## Stored data
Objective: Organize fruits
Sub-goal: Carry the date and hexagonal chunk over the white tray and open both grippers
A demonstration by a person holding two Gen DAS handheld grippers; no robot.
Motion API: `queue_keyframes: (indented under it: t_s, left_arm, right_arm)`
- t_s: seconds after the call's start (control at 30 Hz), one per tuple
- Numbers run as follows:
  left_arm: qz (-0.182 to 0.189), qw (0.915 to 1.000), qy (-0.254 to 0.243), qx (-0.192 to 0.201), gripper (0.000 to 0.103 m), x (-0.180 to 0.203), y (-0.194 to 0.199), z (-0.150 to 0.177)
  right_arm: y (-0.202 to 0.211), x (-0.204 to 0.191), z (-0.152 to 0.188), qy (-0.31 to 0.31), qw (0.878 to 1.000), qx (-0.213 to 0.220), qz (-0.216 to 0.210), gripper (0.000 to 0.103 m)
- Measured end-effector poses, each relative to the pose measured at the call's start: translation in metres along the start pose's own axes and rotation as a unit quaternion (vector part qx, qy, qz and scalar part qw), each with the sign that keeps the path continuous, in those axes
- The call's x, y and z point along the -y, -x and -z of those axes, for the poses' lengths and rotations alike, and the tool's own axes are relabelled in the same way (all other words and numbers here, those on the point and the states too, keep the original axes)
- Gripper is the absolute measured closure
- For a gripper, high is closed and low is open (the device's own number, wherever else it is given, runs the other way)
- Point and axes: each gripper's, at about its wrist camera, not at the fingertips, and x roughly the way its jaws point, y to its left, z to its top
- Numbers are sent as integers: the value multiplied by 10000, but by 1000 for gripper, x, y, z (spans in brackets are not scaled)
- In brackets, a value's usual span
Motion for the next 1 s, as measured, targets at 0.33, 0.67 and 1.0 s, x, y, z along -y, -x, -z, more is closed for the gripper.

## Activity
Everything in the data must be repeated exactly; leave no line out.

## Exercise output
Objective: Organize fruits
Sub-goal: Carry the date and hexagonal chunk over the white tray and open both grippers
A demonstration by a person holding two Gen DAS handheld grippers; no robot.
Motion API: `queue_keyframes: (indented under it: t_s, left_arm, right_arm)`
- t_s: seconds after the call's start (control at 30 Hz), one per tuple
- Numbers run as follows:
  left_arm: qz (-0.182 to 0.189), qw (0.915 to 1.000), qy (-0.254 to 0.243), qx (-0.192 to 0.201), gripper (0.000 to 0.103 m), x (-0.180 to 0.203), y (-0.194 to 0.199), z (-0.150 to 0.177)
  right_arm: y (-0.202 to 0.211), x (-0.204 to 0.191), z (-0.152 to 0.188), qy (-0.31 to 0.31), qw (0.878 to 1.000), qx (-0.213 to 0.220), qz (-0.216 to 0.210), gripper (0.000 to 0.103 m)
- Measured end-effector poses, each relative to the pose measured at the call's start: translation in metres along the start pose's own axes and rotation as a unit quaternion (vector part qx, qy, qz and scalar part qw), each with the sign that keeps the path continuous, in those axes
- The call's x, y and z point along the -y, -x and -z of those axes, for the poses' lengths and rotations alike, and the tool's own axes are relabelled in the same way (all other words and numbers here, those on the point and the states too, keep the original axes)
- Gripper is the absolute measured closure
- For a gripper, high is closed and low is open (the device's own number, wherever else it is given, runs the other way)
- Point and axes: each gripper's, at about its wrist camera, not at the fingertips, and x roughly the way its jaws point, y to its left, z to its top
- Numbers are sent as integers: the value multiplied by 10000, but by 1000 for gripper, x, y, z (spans in brackets are not scaled)
- In brackets, a value's usual span
Motion for the next 1 s, as measured, targets at 0.33, 0.67 and 1.0 s, x, y, z along -y, -x, -z, more is closed for the gripper.

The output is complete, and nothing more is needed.